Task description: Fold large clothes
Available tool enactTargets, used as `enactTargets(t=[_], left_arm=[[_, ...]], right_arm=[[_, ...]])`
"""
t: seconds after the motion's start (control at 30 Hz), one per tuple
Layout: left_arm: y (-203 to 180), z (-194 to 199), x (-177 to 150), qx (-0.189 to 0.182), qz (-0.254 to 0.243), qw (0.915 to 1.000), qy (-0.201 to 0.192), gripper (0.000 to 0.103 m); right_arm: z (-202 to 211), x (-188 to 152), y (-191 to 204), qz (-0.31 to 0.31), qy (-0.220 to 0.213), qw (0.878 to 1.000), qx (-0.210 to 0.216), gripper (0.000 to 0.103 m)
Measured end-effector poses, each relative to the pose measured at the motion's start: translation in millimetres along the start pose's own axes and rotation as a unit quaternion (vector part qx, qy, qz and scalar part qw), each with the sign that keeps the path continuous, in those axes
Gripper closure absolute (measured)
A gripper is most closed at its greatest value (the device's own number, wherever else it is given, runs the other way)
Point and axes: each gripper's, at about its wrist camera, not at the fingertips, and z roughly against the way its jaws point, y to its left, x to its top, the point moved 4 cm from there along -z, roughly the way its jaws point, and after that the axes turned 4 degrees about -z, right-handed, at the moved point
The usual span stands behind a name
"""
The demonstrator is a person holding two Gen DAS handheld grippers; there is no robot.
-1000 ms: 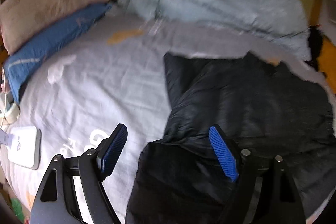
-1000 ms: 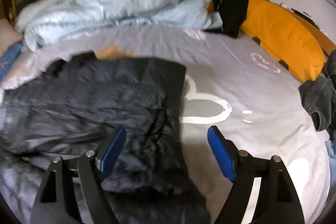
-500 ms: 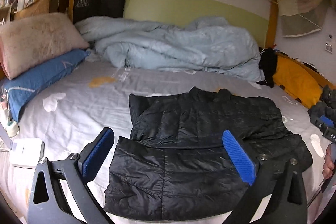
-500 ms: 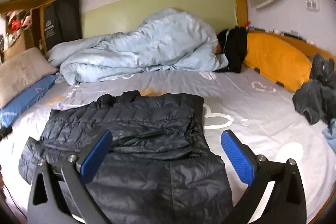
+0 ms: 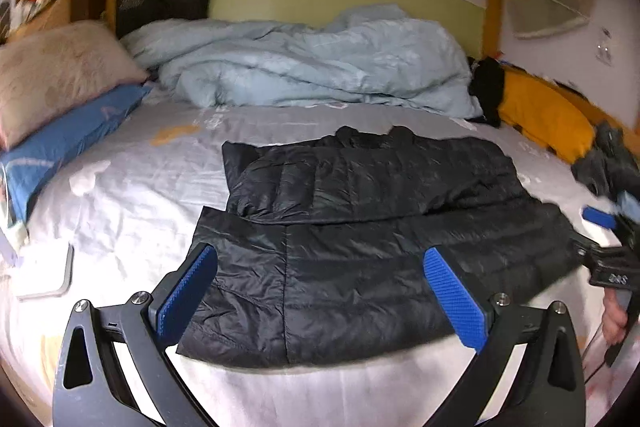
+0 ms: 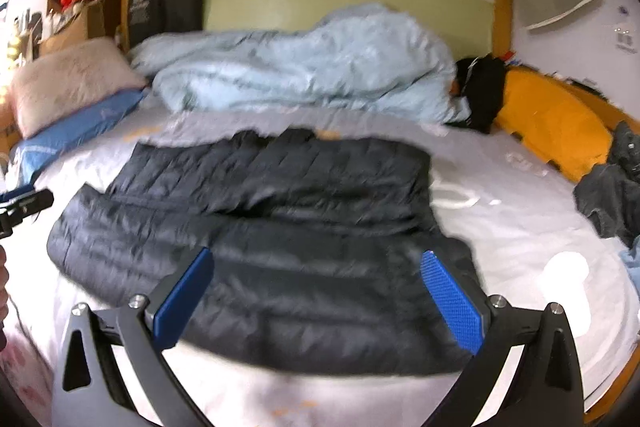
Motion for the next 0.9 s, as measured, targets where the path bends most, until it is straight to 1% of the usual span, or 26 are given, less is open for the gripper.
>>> enactTargets(t=[0.07,0.13,0.27,0.47,0.63,0.73,0.83,0.9], left_arm=[[-6.4,2.6,-4.3,0.005,-0.021,0.9997,-0.004,0.000],[-11.3,2.0,-7.4,0.009,-0.032,0.9995,-0.005,0.000],[-10.4,-2.2,-11.1,0.040,-0.018,0.9989,-0.013,0.000],[-7.0,-16.5,-17.5,0.031,-0.003,0.9995,0.012,0.000],[-12.9,-23.3,-22.1,0.025,-0.013,0.9993,0.025,0.000],[-20.7,-26.3,-26.0,0.020,-0.030,0.9988,0.034,0.000],[-31.7,-29.4,-31.1,0.018,-0.059,0.9973,0.039,0.000],[-39.5,-33.8,-35.5,0.014,-0.078,0.9957,0.048,0.000]], right_arm=[[-7.9,-8.4,7.2,0.014,0.022,1.000,0.001,0.000],[-11.1,-14.7,11.7,0.029,0.028,0.999,-0.002,0.000],[-14.8,-30.1,25.5,0.077,0.039,0.996,-0.002,0.000],[-16.5,-50.7,45.6,0.134,0.057,0.989,0.005,0.000],[-23.2,-64.7,53.9,0.156,0.075,0.985,0.000,0.000],[-28.8,-68.2,54.7,0.168,0.081,0.982,-0.013,0.000],[-39.6,-71.9,52.7,0.185,0.098,0.977,-0.045,0.000],[-44.2,-72.2,48.4,0.185,0.102,0.975,-0.062,0.000]])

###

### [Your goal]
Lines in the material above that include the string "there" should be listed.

### [Result of the exercise]
Point and axes: each gripper's, at about its wrist camera, not at the fingertips, and z roughly against the way its jaws point, y to its left, x to its top, the point moved 4 cm from there along -z, roughly the way its jaws point, and after that the axes turned 4 degrees about -z, right-handed, at the moved point
The demonstrator is a person holding two Gen DAS handheld grippers; there is no robot.

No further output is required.